Music from Vienna
Fux Nisi dominus
J. Haydn Maria Theresa Mass
Johann Joseph Fux (1660-1741) was an Austrian composer, music theorist and pedagogue of the late Baroque era. He studied at the Jesuit university in Graz and became organist at Ingolstadt before arriving in Vienna in the late 1690s, where he came to the attention of the Emperor Leopold I. He became court composer in 1698 and principal court Kapellmeister in 1715; he also became kapellmeister at St Stephen’s Cathedral, Vienna.
Fux was the greatest master of the Austrian baroque; his death represents the end of that era in the country. His works include 19 operas, 10 oratorios and about 80 masses, of which the Missa canonica (1708), written in canon throughout, is particularly admired. After the emergence of the classical style his music never regained favour, but his mastery of counterpoint influenced numerous composers, including Haydn and Mozart. His treatise on counterpoint, Gradus ad Parnassum (1725), became the single most influential book on the Palestrinian style of Renaissance polyphony. Nisi Dominus survives as a manuscript in the University library at Darmstadt; it demonstrates the composer’s famed contrapuntal skill and a gift for conveying the sentiment of the text, for example at ‘in vanum laboraverunt’ (they labour in vain), the urgency of the ‘surgite, ante lucem surgere’ (arise before light) and ‘sicut sagittae in manu potentis’ with rising phrases depicting the flight of the arrows.
Franz Joseph Haydn (1732-1809) was an Austrian composer, one of the most prolific and prominent of the classical period. He spent much of his career as a court musician for the Princes Esterházy on their remote estate. Isolated from other composers and trends in music until the later part of his long life, he was, as he put it, ‘forced to become original’. At the time of his death he was one of the most celebrated composers in Europe.

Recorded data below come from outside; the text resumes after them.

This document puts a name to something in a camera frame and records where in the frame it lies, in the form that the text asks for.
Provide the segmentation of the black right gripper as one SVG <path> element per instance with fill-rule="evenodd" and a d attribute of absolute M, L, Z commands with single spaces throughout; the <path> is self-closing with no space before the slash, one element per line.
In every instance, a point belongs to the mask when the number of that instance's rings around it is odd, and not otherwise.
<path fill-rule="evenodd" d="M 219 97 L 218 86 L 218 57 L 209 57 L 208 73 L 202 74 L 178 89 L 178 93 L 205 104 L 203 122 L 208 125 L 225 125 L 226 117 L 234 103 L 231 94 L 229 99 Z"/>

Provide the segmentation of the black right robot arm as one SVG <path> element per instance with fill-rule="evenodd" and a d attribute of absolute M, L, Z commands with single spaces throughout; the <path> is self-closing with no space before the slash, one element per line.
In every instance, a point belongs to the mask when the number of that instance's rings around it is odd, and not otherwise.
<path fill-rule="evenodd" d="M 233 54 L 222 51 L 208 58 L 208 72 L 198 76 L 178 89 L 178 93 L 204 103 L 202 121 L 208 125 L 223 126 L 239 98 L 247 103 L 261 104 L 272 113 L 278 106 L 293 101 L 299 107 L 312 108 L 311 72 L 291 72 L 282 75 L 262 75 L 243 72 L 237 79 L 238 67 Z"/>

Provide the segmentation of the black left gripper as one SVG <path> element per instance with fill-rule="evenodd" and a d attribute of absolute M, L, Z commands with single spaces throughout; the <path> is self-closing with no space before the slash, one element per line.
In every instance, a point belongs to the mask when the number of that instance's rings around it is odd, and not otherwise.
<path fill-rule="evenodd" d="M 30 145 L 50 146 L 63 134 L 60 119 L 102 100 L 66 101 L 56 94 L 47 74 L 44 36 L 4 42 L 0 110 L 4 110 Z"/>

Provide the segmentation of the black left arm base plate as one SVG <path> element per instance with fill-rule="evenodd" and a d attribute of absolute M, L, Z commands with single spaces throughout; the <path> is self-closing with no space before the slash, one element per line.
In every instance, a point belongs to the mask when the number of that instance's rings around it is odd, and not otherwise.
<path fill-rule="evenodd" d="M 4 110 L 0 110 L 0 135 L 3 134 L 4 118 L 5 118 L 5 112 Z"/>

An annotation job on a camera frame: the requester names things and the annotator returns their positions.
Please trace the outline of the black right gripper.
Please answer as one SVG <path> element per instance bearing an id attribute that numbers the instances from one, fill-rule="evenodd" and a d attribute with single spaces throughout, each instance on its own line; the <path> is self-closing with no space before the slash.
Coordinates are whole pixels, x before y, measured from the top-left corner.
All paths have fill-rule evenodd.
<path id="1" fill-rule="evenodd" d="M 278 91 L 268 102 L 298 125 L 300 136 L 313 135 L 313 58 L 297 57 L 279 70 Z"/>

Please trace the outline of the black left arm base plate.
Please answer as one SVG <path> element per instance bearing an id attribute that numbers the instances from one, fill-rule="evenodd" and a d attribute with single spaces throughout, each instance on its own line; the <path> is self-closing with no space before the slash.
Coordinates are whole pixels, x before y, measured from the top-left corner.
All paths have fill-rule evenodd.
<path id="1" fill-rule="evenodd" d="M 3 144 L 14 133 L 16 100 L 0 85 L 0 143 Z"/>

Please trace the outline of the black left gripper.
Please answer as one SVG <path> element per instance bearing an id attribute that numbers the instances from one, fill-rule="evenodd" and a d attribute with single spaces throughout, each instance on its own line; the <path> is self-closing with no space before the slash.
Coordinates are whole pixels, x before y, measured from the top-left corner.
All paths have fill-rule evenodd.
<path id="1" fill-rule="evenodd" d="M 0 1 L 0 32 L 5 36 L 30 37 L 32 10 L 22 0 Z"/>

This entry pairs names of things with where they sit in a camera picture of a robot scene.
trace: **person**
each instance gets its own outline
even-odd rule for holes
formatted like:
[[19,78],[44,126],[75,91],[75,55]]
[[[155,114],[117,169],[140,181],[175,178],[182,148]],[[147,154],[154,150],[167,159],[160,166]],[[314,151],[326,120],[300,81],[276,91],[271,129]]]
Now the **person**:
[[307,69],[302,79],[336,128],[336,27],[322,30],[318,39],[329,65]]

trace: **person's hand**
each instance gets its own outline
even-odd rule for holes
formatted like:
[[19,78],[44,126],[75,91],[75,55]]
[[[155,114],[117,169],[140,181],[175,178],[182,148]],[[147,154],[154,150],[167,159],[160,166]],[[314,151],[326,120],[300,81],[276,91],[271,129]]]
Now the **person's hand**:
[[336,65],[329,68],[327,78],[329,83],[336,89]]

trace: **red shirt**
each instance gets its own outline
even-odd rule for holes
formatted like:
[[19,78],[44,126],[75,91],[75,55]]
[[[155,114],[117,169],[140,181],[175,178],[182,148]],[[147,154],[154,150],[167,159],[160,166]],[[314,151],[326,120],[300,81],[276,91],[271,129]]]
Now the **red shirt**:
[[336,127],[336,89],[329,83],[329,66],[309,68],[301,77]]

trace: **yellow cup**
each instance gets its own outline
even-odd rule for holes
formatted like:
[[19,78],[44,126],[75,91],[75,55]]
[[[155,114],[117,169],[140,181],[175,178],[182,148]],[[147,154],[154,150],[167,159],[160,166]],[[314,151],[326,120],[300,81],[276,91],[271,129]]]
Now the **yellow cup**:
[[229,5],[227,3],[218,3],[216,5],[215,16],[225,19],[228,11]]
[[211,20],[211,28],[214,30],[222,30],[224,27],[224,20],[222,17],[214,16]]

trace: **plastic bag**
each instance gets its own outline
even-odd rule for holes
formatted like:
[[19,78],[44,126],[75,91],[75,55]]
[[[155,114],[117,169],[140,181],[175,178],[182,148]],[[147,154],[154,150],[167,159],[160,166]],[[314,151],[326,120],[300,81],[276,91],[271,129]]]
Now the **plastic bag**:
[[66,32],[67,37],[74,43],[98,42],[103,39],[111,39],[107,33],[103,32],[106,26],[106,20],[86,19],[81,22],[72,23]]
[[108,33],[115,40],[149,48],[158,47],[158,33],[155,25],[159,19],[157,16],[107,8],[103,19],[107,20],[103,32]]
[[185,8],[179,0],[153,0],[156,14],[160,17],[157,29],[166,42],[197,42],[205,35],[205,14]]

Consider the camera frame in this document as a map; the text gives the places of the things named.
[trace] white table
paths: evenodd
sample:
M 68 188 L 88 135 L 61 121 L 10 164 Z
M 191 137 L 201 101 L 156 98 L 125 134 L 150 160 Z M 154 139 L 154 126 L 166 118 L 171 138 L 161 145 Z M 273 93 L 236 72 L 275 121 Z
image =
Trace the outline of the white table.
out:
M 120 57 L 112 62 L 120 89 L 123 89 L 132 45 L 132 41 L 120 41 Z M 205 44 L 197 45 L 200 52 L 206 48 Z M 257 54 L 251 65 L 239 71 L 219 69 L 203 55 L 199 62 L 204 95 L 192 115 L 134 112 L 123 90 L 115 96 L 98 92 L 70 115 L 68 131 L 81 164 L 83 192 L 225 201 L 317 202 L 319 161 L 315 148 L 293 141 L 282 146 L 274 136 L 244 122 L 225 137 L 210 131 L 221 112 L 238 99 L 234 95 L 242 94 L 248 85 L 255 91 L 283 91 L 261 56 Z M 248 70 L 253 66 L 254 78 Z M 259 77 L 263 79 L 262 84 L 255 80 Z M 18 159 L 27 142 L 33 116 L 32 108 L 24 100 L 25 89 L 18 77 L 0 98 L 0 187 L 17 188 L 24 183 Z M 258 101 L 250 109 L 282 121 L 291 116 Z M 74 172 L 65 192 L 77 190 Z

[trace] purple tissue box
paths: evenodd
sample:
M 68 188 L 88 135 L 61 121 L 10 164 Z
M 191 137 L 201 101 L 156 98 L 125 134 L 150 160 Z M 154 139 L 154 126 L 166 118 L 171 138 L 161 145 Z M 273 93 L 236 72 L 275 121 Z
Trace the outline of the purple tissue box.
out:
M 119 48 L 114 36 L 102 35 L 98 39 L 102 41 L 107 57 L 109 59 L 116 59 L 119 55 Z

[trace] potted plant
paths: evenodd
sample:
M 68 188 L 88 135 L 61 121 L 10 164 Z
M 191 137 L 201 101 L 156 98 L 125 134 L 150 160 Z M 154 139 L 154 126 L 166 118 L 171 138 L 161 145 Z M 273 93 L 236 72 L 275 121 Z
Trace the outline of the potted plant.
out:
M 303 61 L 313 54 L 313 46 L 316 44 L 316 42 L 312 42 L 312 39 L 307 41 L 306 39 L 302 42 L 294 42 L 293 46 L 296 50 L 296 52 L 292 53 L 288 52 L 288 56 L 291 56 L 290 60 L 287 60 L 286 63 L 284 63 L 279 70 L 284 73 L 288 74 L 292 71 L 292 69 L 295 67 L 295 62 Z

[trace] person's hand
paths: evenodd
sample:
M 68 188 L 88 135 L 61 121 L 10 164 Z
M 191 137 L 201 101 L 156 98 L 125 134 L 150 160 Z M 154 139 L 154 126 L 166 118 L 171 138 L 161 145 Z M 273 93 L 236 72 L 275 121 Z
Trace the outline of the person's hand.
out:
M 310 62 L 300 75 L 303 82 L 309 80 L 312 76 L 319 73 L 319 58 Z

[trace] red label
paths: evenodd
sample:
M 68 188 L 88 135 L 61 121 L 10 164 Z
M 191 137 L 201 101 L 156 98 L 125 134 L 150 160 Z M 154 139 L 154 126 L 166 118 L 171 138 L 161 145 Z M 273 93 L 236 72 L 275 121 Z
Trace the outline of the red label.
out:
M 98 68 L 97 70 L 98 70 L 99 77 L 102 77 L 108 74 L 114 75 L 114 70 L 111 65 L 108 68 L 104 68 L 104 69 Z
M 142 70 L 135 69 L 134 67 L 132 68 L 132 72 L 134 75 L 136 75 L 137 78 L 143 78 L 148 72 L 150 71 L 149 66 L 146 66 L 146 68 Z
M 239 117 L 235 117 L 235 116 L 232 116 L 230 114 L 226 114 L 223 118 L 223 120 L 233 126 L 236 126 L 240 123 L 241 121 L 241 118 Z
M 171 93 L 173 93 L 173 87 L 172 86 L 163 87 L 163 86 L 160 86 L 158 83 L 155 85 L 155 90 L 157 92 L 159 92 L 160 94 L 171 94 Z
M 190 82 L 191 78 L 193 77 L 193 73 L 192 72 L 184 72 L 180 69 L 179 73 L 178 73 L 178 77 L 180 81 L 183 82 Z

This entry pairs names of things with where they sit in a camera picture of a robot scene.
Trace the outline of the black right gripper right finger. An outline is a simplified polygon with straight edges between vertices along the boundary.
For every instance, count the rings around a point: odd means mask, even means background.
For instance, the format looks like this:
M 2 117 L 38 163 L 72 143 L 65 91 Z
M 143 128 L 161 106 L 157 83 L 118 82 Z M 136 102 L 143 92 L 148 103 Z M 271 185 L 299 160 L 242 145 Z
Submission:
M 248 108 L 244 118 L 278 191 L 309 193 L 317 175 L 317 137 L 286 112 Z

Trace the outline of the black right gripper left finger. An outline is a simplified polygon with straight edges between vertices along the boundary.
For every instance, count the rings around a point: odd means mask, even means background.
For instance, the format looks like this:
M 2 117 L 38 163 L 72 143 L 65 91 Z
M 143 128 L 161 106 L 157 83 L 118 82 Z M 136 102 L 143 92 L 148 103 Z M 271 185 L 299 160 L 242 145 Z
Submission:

The Maria Theresa Mass (Theresienmesse, Hob. XXII/12), in B flat major, is named after Maria Theresa of the Two Sicilies, empress consort of Francis II; it was premiered in September 1799 at the Bergkirche, near the Esterházy family seat in Eisenstadt. The scoring is restrained, with a wind section of just two clarinets and two trumpets (Prince Nikolaus Esterházy, forced to make wartime economies, had dismissed most of his wind players) but Haydn skilfully uses this relatively small group to great effect, with mellow clarinet tones and a sombre authority from the trumpets and timpani. The mass is a work of marked musical contrasts, and is the most intimate and lyrical of all the late masses. The Kyrie both opens and closes with chamber music-like adagio sections, between which are a lively choral fugato passage and a lyrical ‘Christe, eleison’, both based on material from the adagio. The Gloria falls into three extensive sections, closely following the text. A blazingly triumphant opening is temporarily stilled by the minor-keyed ‘Et in terra pax’. This moves onto a central ‘Gratias’, which starts tenderly, soloists entering one by one bringing with them a increase in harmonic intensity. The powerful ‘Qui tollis’, in C minor, with its triplet upper string passages, further develops the earlier music before arriving at the final ‘Quoniam’, which in turn forms the basis of another choral fugato. The Credo contains typical examples of word-painting – a lowering of both pitch and dynamic for ‘et invisibilium’, a profoundly meditative ‘Et incarnatus est’ in B flat minor and a dancing fugue ‘Et vitam venturi’ celebrating the joys of life to come. An intimate Sanctus is followed by a pastoral Benedictus in G major, with fluid solo passages and a distinctively Austrian feel. The startling unison opening to the Agnus Dei gives way to the restorative ‘Dona nobis pacem’ in the home key and with a lyrical openness that characterises this whole magnificent work.